### [Task objective]
Wherever the word "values" appears in a line of the data, that line should be copied.

------ Working data

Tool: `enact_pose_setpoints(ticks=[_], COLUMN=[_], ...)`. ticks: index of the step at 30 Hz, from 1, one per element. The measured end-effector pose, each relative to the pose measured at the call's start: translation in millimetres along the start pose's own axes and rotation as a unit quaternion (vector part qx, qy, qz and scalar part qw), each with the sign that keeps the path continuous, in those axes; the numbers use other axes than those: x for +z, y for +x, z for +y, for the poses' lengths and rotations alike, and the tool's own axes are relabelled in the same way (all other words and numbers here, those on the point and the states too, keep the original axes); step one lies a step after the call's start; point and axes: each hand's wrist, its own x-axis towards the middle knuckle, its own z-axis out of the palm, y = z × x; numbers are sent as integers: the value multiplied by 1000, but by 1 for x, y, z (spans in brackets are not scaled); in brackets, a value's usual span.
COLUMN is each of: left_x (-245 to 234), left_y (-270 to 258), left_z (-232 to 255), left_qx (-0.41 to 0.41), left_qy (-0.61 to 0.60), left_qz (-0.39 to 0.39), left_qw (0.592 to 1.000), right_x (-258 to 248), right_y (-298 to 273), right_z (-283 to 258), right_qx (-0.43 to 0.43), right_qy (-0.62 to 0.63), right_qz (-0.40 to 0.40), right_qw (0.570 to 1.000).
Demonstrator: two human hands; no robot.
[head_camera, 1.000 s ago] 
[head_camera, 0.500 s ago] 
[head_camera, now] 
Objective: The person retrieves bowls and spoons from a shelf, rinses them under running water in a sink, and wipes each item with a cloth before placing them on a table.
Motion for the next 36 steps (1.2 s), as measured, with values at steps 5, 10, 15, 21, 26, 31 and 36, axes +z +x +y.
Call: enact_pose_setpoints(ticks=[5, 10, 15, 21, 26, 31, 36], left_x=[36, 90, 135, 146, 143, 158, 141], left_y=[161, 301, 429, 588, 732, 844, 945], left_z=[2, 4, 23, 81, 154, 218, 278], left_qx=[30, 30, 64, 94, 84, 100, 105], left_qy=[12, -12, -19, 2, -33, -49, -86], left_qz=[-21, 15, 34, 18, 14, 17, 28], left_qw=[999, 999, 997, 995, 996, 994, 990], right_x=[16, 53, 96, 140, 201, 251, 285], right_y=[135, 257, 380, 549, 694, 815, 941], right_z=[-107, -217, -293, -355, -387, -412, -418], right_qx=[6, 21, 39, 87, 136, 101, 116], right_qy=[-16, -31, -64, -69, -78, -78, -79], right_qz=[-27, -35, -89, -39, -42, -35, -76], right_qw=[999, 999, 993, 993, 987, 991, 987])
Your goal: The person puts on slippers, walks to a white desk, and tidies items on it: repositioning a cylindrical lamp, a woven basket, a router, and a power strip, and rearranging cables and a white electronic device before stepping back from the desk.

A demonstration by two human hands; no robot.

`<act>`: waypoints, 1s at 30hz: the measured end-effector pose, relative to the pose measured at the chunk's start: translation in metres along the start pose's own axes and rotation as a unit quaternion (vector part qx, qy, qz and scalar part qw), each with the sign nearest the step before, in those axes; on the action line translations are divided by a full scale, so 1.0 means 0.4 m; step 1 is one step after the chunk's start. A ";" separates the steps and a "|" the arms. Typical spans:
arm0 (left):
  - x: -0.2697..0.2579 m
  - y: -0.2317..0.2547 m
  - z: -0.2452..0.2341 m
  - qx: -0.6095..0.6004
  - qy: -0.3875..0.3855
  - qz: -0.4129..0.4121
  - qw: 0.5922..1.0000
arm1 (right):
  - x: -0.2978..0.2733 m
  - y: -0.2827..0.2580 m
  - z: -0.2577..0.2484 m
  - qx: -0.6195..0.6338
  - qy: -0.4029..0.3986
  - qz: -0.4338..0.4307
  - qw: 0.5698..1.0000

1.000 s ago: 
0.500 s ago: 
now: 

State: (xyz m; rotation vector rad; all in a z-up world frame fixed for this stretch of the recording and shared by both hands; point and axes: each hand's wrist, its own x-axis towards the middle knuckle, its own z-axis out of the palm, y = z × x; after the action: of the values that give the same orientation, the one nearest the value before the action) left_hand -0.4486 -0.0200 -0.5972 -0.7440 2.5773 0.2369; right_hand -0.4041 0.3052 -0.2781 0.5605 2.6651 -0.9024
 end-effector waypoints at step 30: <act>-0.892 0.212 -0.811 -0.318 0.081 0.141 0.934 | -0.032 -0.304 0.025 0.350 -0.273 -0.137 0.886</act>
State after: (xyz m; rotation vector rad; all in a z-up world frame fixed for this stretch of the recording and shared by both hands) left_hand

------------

### [Task response]
Motion for the next 36 steps (1.2 s), as measured, with values at steps 5, 10, 15, 21, 26, 31 and 36, axes +z +x +y.
State: (xyz m; rotation vector rad; all in a z-up world frame fixed for this stretch of the recording and shared by both hands; point and axes: each hand's wrist, its own x-axis towards the middle knuckle, its own z-axis out of the palm, y = z × x; after the action: of the values that give the same orientation, the one nearest the value before the action) left_hand -0.4486 -0.0200 -0.5972 -0.7440 2.5773 0.2369; right_hand -0.4041 0.3052 -0.2781 0.5605 2.6651 -0.9024

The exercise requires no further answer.